The fauna and flora of Lord Howe Island, which is located six hundred kilometers east of Australia, has been severely affected by invasive species. Black rats (Rattus rattus) and house mice (Mus musculus), which came here thanks to humans in the late 19th and early 20th centuries, completely destroyed five endemic species and subspecies of land birds, thirteen species of invertebrates and two plant species. The rodents also caused damage to local seabird colonies and became dangerous agricultural pests.
Three years ago, Australian authorities cleared Lord Howe of invasive rodents, exterminating some 350,000 rats and mice using traps and poisoned baits. As a result, populations of native animals and plants, from birds to insects, began to grow rapidly. Now conservationists are planning to start reintroducing species that went extinct on Lord Howe itself, but managed to survive on the small islands around it where the rodents have not reached.

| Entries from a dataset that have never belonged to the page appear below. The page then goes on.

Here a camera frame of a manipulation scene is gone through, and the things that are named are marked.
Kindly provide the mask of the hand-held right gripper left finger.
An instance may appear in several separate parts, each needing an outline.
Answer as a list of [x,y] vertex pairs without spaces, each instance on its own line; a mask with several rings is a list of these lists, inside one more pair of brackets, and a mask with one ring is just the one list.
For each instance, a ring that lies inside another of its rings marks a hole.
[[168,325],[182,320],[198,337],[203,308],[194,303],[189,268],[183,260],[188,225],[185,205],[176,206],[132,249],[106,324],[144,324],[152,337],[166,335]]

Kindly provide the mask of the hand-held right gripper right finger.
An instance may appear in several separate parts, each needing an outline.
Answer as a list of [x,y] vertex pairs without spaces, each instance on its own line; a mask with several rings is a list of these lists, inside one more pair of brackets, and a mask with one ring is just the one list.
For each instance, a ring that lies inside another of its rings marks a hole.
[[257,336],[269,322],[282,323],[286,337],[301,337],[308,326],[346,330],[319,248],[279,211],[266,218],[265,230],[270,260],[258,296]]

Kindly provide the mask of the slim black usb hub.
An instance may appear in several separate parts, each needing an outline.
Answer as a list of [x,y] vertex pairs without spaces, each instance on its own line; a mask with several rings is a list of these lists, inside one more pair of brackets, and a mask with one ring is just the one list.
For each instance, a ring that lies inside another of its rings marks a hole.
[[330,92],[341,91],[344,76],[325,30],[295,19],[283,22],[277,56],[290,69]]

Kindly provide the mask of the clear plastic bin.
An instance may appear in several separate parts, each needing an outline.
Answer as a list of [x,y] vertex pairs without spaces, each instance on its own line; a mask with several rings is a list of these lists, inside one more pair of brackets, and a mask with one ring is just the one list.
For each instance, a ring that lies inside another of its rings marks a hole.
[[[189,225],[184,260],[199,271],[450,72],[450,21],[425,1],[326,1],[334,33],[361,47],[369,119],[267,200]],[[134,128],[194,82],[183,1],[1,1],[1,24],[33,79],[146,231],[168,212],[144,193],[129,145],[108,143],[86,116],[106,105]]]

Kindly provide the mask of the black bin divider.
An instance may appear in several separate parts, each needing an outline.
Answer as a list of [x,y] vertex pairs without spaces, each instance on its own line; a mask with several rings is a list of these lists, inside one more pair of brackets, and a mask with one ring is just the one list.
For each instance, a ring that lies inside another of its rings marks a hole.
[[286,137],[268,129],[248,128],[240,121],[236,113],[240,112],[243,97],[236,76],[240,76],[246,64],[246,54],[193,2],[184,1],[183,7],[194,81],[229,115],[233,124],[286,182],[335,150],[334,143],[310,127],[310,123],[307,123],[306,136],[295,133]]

One candidate for a comeback is the endemic cockroach Panesthia lata. At Lord Howe, these wingless insects with a body length of 20-40 millimeters have not been seen since the 1930s, so it was assumed that the entire local population was eaten by rats and mice. Cockroaches managed to survive only on the volcanic cliff of Balls Pyramid and several other islets (populations that are genetically different from the population from Lord Howe Island live here). Since P. lata play an important role in the food chain, decomposing dead vegetation and serving as food for larger animals, their return to Lord Howe would benefit local ecosystems.
However, it is possible that the reintroduction of rare cockroaches to Lord Howe will not be necessary after all. In July of this year, a team of biologists from the University of Sydney found that these insects had survived in the rugged North Bay area in the north of the island. The discovery was made by biology student Maxim Adams. Inspecting the soil at the roots of a banyan tree, he picked up a stone and suddenly found several living P. lata under it. Attempts to find cockroaches under other banyan trees were unsuccessful.
In the near future, biologists plan to take a closer look at the rediscovered cockroach population from Lord Howe to learn more about their ecological preferences and behavior. This will help to understand how they managed to avoid extinction due to invasive rodents. It may even be possible for scientists to repopulate the species so that it can once again live in forests all over the island.
Interestingly, this is not the first endemic insect from Lord Howe, which was considered extinct, but was subsequently rediscovered. For example, in 2001, on the island of Balls Pyramid, where rats and mice did not reach, scientists discovered large endemic stick insects Dryococelus australis, which were supposed to have become extinct in 1918. Now they are bred in captivity and gradually returned to Lord Howe.
Earlier, we talked about how Japanese entomologists studied the mating ritual of cockroaches Salganea taiwanensis, which feed on rotting wood. In this species, the male and female eat each other’s wings after mating. Perhaps in this way they are doing each other a favor in getting rid of unnecessary wings that interfere with crawling through narrow tree passages and can become a target for parasites and infections.